- [Problem to work on]:
Each line below should be repeated exactly as it stands.

** Dataset records follows **

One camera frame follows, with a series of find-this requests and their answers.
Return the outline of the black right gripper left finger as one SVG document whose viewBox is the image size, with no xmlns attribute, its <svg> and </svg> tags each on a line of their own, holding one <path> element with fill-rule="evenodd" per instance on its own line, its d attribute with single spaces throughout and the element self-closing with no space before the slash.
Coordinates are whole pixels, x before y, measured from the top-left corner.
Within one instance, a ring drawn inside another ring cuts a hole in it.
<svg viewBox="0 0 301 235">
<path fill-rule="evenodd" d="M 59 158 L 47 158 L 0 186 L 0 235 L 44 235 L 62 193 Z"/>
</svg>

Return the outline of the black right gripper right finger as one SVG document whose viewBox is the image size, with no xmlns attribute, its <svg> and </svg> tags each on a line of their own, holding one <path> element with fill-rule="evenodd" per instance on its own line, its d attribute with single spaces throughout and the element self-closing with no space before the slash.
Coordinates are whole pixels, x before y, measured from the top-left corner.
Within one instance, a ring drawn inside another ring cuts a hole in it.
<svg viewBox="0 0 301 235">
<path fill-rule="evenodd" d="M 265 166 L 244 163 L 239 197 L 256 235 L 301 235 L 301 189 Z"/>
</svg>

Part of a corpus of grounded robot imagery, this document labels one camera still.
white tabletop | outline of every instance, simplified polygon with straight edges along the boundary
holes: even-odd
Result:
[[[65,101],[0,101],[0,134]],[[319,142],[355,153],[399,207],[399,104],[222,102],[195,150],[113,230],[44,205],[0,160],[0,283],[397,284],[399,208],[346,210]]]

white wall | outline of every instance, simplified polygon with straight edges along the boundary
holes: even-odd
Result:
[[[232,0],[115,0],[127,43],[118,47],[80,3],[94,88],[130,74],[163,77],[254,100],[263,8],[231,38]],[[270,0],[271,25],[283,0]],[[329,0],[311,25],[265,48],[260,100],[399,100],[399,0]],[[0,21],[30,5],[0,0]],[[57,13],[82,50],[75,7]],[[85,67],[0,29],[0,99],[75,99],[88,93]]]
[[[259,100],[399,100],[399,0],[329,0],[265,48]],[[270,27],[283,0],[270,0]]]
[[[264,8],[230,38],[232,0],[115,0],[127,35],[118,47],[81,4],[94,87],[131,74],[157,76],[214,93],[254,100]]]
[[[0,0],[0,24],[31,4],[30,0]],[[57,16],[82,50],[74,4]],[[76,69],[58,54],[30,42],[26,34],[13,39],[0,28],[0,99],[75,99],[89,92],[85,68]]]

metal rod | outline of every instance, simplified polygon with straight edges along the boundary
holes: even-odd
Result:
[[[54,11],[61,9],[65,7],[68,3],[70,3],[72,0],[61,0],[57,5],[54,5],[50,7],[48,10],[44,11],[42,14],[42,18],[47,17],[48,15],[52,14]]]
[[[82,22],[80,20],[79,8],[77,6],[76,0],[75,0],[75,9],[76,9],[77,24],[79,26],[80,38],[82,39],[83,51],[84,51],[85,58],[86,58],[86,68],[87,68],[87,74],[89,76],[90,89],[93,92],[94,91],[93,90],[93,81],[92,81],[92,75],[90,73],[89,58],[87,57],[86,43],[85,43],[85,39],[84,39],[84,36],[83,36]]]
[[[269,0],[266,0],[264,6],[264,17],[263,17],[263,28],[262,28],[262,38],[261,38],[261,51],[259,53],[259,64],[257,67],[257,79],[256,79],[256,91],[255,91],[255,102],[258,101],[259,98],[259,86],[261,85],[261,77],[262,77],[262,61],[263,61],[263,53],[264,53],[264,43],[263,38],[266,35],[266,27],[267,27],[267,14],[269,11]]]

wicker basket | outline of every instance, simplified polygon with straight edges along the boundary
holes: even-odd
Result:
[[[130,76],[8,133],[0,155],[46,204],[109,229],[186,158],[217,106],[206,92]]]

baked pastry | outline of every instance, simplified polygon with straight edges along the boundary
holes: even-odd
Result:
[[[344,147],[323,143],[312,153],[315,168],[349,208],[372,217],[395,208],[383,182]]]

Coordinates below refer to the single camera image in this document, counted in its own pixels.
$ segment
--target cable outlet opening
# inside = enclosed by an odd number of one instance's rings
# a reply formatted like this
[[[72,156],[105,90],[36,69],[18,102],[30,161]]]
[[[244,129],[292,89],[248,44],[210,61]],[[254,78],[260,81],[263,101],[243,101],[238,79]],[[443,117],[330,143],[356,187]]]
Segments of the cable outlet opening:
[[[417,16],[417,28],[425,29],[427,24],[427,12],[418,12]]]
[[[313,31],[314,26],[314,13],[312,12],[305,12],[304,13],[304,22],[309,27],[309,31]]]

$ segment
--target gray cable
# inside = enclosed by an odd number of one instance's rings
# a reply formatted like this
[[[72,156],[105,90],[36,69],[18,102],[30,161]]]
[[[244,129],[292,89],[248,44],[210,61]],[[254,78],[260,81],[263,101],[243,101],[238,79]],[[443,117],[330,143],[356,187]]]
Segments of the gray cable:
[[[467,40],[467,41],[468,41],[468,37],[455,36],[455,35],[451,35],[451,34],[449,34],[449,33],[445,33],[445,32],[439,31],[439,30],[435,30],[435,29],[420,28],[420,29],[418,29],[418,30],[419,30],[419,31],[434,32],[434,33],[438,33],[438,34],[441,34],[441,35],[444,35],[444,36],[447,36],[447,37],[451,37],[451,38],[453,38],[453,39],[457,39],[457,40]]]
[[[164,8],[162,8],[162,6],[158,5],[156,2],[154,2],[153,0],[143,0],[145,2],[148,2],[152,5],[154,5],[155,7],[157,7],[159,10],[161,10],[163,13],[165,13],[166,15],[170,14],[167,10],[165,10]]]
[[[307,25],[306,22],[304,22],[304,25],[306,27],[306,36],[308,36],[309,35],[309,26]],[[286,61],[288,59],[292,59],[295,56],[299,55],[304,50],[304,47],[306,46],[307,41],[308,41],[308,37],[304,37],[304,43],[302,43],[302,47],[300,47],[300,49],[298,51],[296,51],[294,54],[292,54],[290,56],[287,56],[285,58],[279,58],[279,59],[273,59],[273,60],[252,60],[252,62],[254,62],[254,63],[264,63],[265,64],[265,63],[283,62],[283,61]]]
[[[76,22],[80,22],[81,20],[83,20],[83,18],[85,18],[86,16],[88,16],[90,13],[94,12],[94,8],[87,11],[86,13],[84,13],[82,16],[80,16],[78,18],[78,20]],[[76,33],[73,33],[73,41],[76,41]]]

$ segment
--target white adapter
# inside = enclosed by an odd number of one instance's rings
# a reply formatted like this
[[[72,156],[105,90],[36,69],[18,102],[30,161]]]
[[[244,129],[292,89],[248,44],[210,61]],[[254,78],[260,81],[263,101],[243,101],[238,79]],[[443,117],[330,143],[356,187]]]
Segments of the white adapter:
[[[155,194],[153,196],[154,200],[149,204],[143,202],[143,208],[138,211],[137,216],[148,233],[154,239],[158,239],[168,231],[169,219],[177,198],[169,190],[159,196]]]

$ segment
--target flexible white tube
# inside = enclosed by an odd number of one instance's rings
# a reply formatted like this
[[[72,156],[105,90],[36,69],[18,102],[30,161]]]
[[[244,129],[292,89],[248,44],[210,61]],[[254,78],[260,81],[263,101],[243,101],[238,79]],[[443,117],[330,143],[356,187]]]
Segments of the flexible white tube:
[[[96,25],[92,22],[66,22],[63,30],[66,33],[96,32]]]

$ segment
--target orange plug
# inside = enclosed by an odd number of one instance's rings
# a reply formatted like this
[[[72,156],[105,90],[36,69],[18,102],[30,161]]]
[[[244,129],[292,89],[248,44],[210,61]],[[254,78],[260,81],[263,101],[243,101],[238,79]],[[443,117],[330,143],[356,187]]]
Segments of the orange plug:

** End of Dataset records **

- [Answer for the task]:
One camera frame follows, with a series of find-this requests and their answers.
Return the outline of the black right gripper left finger as one SVG document whose viewBox is the image size, with no xmlns attribute, its <svg> and </svg> tags each on a line of their own, holding one <path> element with fill-rule="evenodd" per instance on its own line, its d attribute with single spaces throughout and the element self-closing with no space before the slash.
Coordinates are whole pixels, x before y, measured from the top-left corner.
Within one instance, a ring drawn inside another ring cuts a hole in it.
<svg viewBox="0 0 301 235">
<path fill-rule="evenodd" d="M 59 158 L 47 158 L 0 186 L 0 235 L 44 235 L 62 193 Z"/>
</svg>

Return the outline of the black right gripper right finger as one SVG document whose viewBox is the image size, with no xmlns attribute, its <svg> and </svg> tags each on a line of their own, holding one <path> element with fill-rule="evenodd" per instance on its own line, its d attribute with single spaces throughout and the element self-closing with no space before the slash.
Coordinates are whole pixels, x before y, measured from the top-left corner.
Within one instance, a ring drawn inside another ring cuts a hole in it.
<svg viewBox="0 0 301 235">
<path fill-rule="evenodd" d="M 265 166 L 244 163 L 239 197 L 256 235 L 301 235 L 301 189 Z"/>
</svg>

Part of a corpus of grounded robot imagery, this document labels one camera still.
white tabletop | outline of every instance, simplified polygon with straight edges along the boundary
holes: even-odd
Result:
[[[65,101],[0,101],[0,134]],[[319,142],[355,153],[399,207],[399,104],[222,102],[195,150],[113,230],[44,205],[0,160],[0,283],[397,284],[399,208],[346,210]]]

white wall | outline of every instance, simplified polygon with straight edges along the boundary
holes: even-odd
Result:
[[[232,0],[115,0],[127,43],[118,47],[80,3],[94,88],[130,74],[163,77],[254,100],[263,8],[231,38]],[[270,0],[271,25],[283,0]],[[329,0],[311,25],[265,48],[260,100],[399,100],[399,0]],[[0,21],[30,5],[0,0]],[[57,13],[82,50],[75,7]],[[85,67],[0,29],[0,99],[75,99],[88,93]]]
[[[259,100],[399,100],[399,0],[329,0],[265,48]],[[270,27],[283,0],[270,0]]]
[[[264,8],[230,38],[232,0],[115,0],[127,35],[118,47],[81,4],[94,87],[131,74],[157,76],[214,93],[254,100]]]
[[[0,0],[0,24],[31,4],[30,0]],[[57,16],[82,50],[74,4]],[[76,69],[58,54],[30,42],[26,34],[13,39],[0,28],[0,99],[75,99],[89,92],[85,68]]]

metal rod | outline of every instance, simplified polygon with straight edges along the boundary
holes: even-odd
Result:
[[[54,11],[61,9],[65,7],[68,3],[70,3],[72,0],[61,0],[57,5],[54,5],[50,7],[48,10],[44,11],[42,14],[42,18],[47,17],[48,15],[52,14]]]
[[[82,22],[80,20],[79,8],[77,6],[76,0],[75,0],[75,9],[76,9],[77,24],[79,26],[80,38],[82,39],[83,51],[84,51],[85,58],[86,58],[86,68],[87,68],[87,74],[89,76],[90,89],[93,92],[94,91],[93,90],[93,81],[92,81],[92,75],[90,73],[89,58],[87,57],[86,43],[85,43],[85,39],[84,39],[84,36],[83,36]]]
[[[269,0],[266,0],[264,6],[264,17],[263,17],[263,28],[262,28],[262,38],[261,38],[261,51],[259,53],[259,64],[257,67],[257,79],[256,79],[256,91],[255,91],[255,102],[258,101],[259,98],[259,86],[261,85],[261,77],[262,77],[262,61],[263,61],[263,53],[264,53],[264,43],[263,38],[266,35],[266,27],[267,27],[267,14],[269,11]]]

wicker basket | outline of every instance, simplified polygon with straight edges along the boundary
holes: even-odd
Result:
[[[130,76],[8,133],[0,155],[46,204],[109,229],[186,158],[217,106],[206,92]]]

baked pastry | outline of every instance, simplified polygon with straight edges along the boundary
holes: even-odd
Result:
[[[344,147],[323,143],[312,153],[315,168],[349,208],[372,217],[395,208],[383,182]]]

Coordinates below refer to the single camera image in this document, counted in its own pixels.
$ segment
--target cable outlet opening
# inside = enclosed by an odd number of one instance's rings
# a reply formatted like this
[[[72,156],[105,90],[36,69],[18,102],[30,161]]]
[[[244,129],[292,89],[248,44],[210,61]],[[254,78],[260,81],[263,101],[243,101],[238,79]],[[443,117],[330,143],[356,187]]]
Segments of the cable outlet opening:
[[[417,16],[417,28],[425,29],[427,24],[427,12],[418,12]]]
[[[313,31],[314,26],[314,13],[312,12],[305,12],[304,13],[304,22],[309,27],[309,31]]]

$ segment
--target gray cable
# inside = enclosed by an odd number of one instance's rings
# a reply formatted like this
[[[72,156],[105,90],[36,69],[18,102],[30,161]]]
[[[244,129],[292,89],[248,44],[210,61]],[[254,78],[260,81],[263,101],[243,101],[238,79]],[[443,117],[330,143],[356,187]]]
Segments of the gray cable:
[[[467,40],[467,41],[468,41],[468,37],[455,36],[455,35],[451,35],[451,34],[449,34],[449,33],[445,33],[445,32],[439,31],[439,30],[435,30],[435,29],[420,28],[420,29],[418,29],[418,30],[419,30],[419,31],[434,32],[434,33],[438,33],[438,34],[441,34],[441,35],[444,35],[444,36],[447,36],[447,37],[451,37],[451,38],[453,38],[453,39],[457,39],[457,40]]]
[[[164,8],[162,8],[162,6],[158,5],[156,2],[154,2],[153,0],[143,0],[145,2],[148,2],[152,5],[154,5],[155,7],[157,7],[159,10],[161,10],[163,13],[165,13],[166,15],[170,14],[167,10],[165,10]]]
[[[307,25],[306,22],[304,22],[304,25],[306,27],[306,36],[308,36],[309,35],[309,26]],[[286,61],[288,59],[292,59],[295,56],[299,55],[304,50],[304,47],[306,46],[307,41],[308,41],[308,37],[304,37],[304,43],[302,43],[302,47],[300,47],[300,49],[298,51],[296,51],[294,54],[292,54],[290,56],[287,56],[285,58],[279,58],[279,59],[273,59],[273,60],[252,60],[252,62],[254,62],[254,63],[264,63],[265,64],[265,63],[283,62],[283,61]]]
[[[76,22],[80,22],[81,20],[83,20],[83,18],[85,18],[86,16],[88,16],[90,13],[94,12],[94,8],[87,11],[86,13],[84,13],[82,16],[80,16],[78,18],[78,20]],[[76,33],[73,33],[73,41],[76,41]]]

$ segment
--target white adapter
# inside = enclosed by an odd number of one instance's rings
# a reply formatted like this
[[[72,156],[105,90],[36,69],[18,102],[30,161]]]
[[[244,129],[292,89],[248,44],[210,61]],[[254,78],[260,81],[263,101],[243,101],[238,79]],[[443,117],[330,143],[356,187]]]
Segments of the white adapter:
[[[155,194],[153,196],[154,200],[149,204],[143,202],[143,208],[138,211],[137,216],[148,233],[154,239],[158,239],[168,231],[169,219],[177,198],[169,190],[159,196]]]

$ segment
--target flexible white tube
# inside = enclosed by an odd number of one instance's rings
# a reply formatted like this
[[[72,156],[105,90],[36,69],[18,102],[30,161]]]
[[[244,129],[292,89],[248,44],[210,61]],[[254,78],[260,81],[263,101],[243,101],[238,79]],[[443,117],[330,143],[356,187]]]
Segments of the flexible white tube:
[[[96,25],[92,22],[66,22],[63,30],[66,33],[96,32]]]

$ segment
--target orange plug
# inside = enclosed by an odd number of one instance's rings
# a reply formatted like this
[[[72,156],[105,90],[36,69],[18,102],[30,161]]]
[[[244,129],[292,89],[248,44],[210,61]],[[254,78],[260,81],[263,101],[243,101],[238,79]],[[443,117],[330,143],[356,187]]]
Segments of the orange plug:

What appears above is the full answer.